### EXERCISE
What you write must be the listing below in full, word for word, minus its pictures.

### RECORDED DATA
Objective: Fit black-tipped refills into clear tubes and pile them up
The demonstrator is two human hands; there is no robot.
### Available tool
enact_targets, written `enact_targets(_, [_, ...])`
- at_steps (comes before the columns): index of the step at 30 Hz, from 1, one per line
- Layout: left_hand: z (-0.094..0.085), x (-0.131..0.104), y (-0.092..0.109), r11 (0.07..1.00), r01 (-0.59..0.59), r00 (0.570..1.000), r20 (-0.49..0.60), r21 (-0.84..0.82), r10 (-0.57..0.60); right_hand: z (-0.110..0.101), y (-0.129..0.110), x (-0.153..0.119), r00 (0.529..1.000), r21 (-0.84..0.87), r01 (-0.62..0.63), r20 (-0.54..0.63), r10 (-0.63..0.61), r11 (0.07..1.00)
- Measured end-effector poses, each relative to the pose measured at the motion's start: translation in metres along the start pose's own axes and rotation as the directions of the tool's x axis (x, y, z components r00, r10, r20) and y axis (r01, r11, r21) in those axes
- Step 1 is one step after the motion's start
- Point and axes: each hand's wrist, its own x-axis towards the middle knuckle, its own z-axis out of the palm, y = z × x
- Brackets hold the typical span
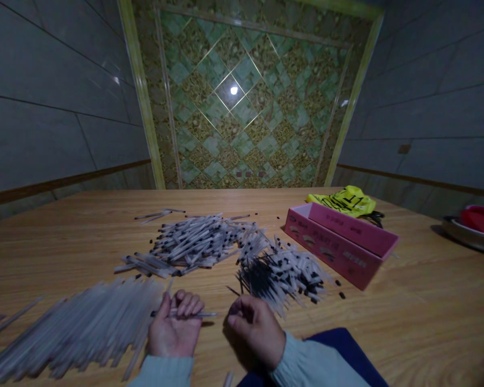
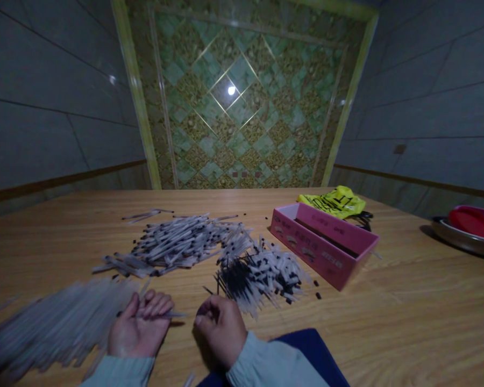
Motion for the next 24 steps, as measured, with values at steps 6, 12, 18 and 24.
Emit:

### EXERCISE OUTPUT
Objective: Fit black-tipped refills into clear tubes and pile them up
The demonstrator is two human hands; there is no robot.
### Available tool
enact_targets, written `enact_targets(_, [_, ...])`
- at_steps (comes before the columns): index of the step at 30 Hz, from 1, one per line
- Layout: left_hand: z (-0.094..0.085), x (-0.131..0.104), y (-0.092..0.109), r11 (0.07..1.00), r01 (-0.59..0.59), r00 (0.570..1.000), r20 (-0.49..0.60), r21 (-0.84..0.82), r10 (-0.57..0.60); right_hand: z (-0.110..0.101), y (-0.129..0.110), x (-0.153..0.119), r00 (0.529..1.000), r21 (-0.84..0.87), r01 (-0.62..0.63), r20 (-0.54..0.63), r10 (-0.63..0.61), r11 (0.07..1.00)
- Measured end-effector poses, each relative to the pose measured at the motion's start: translation in metres along the start pose's own axes and rotation as the directions of the tool's x axis (x, y, z components r00, r10, r20) and y axis (r01, r11, r21) in those axes
- Step 1 is one step after the motion's start
- Point and axes: each hand's wrist, its own x-axis towards the middle knuckle, its own z-axis out of the palm, y = z × x
- Brackets hold the typical span
Motion for the next 24 steps, as measured, with values at steps 6, 12, 18 and 24.
Emit:

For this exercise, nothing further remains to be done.